_Description of the task_
Lines below that include "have" are the answer; copy each one.

□ □ □ □ □

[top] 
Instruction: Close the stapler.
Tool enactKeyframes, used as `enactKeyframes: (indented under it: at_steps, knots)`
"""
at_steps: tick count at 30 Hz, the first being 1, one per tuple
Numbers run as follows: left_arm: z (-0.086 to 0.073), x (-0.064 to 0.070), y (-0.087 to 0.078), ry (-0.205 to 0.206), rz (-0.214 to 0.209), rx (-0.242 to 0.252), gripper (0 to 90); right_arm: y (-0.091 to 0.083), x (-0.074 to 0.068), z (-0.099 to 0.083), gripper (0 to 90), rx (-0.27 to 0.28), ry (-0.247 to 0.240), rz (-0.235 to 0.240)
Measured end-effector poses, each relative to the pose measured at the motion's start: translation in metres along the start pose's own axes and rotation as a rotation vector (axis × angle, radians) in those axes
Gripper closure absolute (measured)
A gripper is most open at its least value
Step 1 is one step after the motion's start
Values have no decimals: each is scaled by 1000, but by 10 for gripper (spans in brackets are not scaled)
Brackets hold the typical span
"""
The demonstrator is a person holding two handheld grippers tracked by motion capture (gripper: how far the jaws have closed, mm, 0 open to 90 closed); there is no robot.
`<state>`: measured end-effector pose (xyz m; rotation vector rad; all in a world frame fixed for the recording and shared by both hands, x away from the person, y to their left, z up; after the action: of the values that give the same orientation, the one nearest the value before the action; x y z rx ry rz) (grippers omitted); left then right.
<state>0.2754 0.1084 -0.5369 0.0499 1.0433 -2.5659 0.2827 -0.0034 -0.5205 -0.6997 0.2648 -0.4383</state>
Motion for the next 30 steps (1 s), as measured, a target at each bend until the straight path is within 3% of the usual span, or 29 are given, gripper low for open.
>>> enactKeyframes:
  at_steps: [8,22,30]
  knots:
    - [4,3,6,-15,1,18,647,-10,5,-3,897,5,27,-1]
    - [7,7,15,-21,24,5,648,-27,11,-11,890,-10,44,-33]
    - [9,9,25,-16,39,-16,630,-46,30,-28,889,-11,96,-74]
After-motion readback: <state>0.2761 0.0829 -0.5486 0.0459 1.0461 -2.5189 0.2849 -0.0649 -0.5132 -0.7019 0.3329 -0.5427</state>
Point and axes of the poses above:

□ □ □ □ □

_Reply_
Values have no decimals: each is scaled by 1000, but by 10 for gripper (spans in brackets are not scaled)
The demonstrator is a person holding two handheld grippers tracked by motion capture (gripper: how far the jaws have closed, mm, 0 open to 90 closed); there is no robot.

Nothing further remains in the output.